Refugee Law Initiative / Refugee Law Clinic

2021-22 Seminar Series

As uncertainty brought by COVID-19 intersects with shifting underlying political currents in society, some governments are pushing ‘new’ approaches to refugees and asylum. In the United Kingdom, this takes the form of the so-called ‘New Plan for Immigration’, a raft of legal and policy measures aimed principally at restricting protection and assistance for refugees and asylum-seekers.

This seminar series draws on a diverse range of perspectives from practitioners, researchers and affected persons to interrogate the law and politics of the New Plan in the global refugee context. The series aims to facilitate debate within both specialist and public circles in the UK and beyond about the legality and feasibility of approaches to asylum of the kind proposed by the New Plan. The RLI seminar series this year is run jointly with the University of London Refugee Law Clinic.


Transforming refugee status: Definitions and discrimination

Some countries have adopted statutory interpretations of the refugee definition in Article 1A(2) of the Refugee Convention. But the ‘New Plan for Immigration’ is the first attempt to do so in UK law.
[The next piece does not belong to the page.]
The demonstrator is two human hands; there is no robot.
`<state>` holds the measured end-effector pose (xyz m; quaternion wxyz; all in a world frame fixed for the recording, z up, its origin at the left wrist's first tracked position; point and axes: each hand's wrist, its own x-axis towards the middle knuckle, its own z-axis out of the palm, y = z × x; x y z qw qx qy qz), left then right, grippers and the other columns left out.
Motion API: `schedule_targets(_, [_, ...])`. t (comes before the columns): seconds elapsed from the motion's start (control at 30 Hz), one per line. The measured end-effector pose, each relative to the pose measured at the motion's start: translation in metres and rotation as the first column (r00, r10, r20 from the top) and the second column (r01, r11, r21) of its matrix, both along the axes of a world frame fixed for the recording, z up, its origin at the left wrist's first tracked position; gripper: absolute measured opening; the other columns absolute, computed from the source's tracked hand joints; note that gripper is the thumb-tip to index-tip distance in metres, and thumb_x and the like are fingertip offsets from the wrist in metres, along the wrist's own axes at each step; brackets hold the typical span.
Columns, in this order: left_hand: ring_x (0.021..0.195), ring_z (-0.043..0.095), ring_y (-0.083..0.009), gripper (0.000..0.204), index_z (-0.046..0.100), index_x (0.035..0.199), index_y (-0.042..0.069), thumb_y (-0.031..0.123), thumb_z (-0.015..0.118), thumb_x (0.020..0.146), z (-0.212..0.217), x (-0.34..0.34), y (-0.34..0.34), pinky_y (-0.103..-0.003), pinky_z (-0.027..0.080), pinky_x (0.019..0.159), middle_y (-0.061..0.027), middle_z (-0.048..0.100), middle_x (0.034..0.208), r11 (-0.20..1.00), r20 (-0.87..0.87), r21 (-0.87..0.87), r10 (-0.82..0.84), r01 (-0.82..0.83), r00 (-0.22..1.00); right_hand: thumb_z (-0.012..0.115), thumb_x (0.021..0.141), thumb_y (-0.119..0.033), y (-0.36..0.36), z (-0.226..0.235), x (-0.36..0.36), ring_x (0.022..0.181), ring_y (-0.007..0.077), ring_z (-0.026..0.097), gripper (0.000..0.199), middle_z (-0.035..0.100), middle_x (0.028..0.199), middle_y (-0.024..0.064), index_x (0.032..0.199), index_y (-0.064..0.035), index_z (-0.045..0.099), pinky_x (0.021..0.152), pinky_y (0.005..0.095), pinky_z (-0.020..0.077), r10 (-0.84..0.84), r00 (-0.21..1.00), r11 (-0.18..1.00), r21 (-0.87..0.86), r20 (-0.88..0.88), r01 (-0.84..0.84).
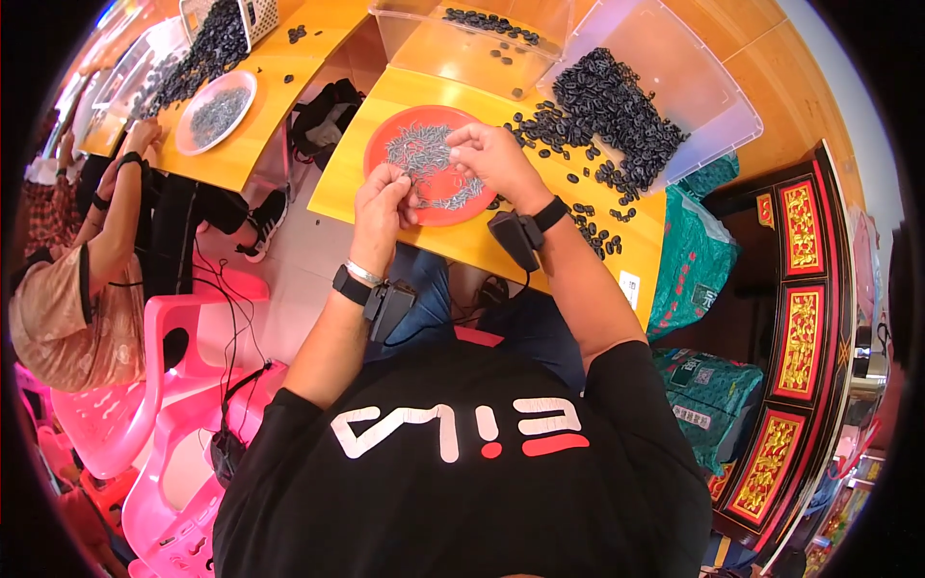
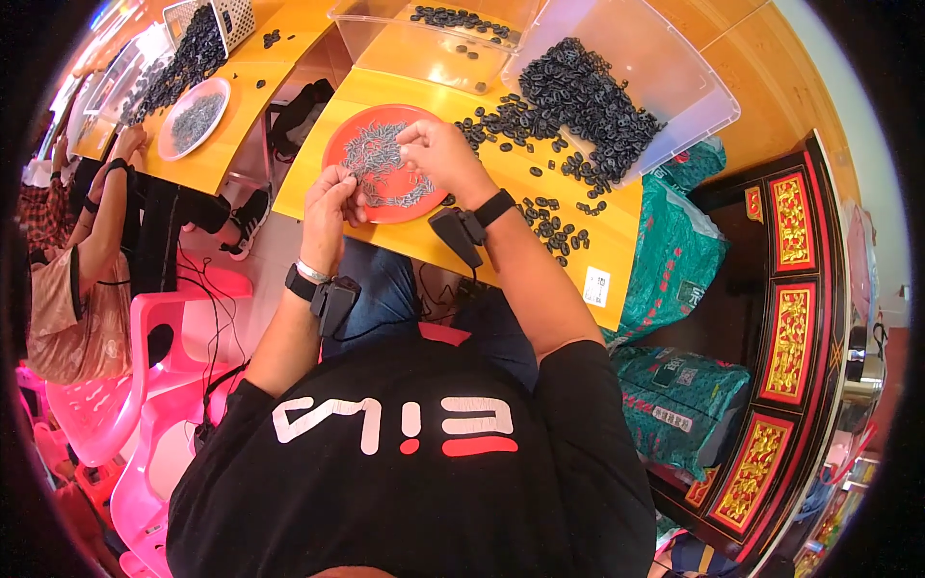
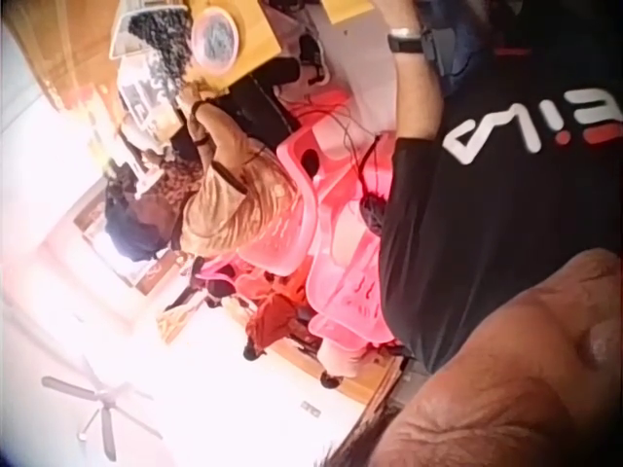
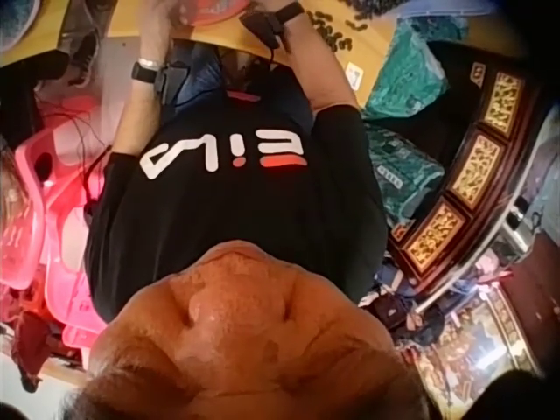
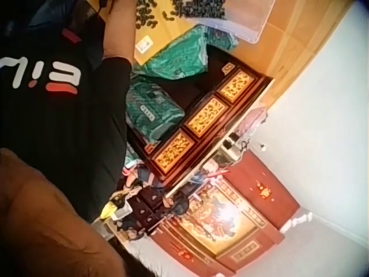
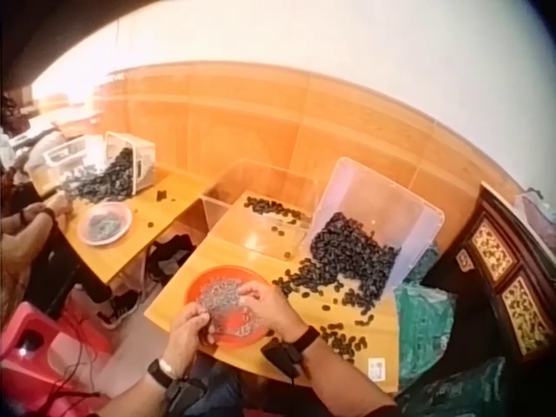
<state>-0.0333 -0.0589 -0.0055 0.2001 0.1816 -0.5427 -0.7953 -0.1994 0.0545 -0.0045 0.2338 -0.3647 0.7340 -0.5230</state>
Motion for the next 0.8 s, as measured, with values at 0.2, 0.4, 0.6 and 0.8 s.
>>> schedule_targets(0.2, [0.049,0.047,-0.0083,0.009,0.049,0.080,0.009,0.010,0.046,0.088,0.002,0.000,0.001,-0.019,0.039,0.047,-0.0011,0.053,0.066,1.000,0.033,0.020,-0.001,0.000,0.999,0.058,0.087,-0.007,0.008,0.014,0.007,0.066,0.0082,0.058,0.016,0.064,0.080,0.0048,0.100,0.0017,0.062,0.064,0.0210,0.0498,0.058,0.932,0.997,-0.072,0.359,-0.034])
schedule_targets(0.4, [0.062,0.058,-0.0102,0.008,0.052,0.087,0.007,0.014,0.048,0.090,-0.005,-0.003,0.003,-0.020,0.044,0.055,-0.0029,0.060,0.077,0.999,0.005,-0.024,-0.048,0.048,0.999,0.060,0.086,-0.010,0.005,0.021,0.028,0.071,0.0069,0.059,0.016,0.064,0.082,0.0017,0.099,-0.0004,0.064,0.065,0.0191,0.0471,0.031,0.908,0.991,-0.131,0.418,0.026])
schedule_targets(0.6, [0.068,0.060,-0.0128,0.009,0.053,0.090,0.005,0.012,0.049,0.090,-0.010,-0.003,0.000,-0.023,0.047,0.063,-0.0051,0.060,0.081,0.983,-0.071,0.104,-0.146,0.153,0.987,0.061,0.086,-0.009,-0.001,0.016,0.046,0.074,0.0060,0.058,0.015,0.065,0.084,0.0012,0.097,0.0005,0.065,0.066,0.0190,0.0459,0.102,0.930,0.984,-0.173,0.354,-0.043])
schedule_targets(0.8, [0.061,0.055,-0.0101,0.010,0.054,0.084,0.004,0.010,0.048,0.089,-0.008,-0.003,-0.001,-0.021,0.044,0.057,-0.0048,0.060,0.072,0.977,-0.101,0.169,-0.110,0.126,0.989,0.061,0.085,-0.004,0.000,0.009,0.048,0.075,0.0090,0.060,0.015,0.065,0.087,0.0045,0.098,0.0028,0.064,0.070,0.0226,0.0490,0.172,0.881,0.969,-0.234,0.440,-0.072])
By contrast, whereas many countries grant ‘temporary protection’ to asylum-seekers who do not fulfil the refugee definition but need international protection, the UK is one of only a few countries to try and make a two-tier system of rights for those entitled to refugee status, based on how the refugee entered the country. 

This seminar examines the legal implications of these proposals:


·       What statutory interpretation of whether an asylum-seeker has a ‘well-founded fear of persecution’ will the UK adopt, and what comparative models might it follow?

·       Can the UK legally justify creating a two-tier system that discriminates between refugees based purely on the mode of entry to the country?

·       If adopted, what effects will the proposed changes to the substance of refugee status have on the protection of refugees in the UK and beyond?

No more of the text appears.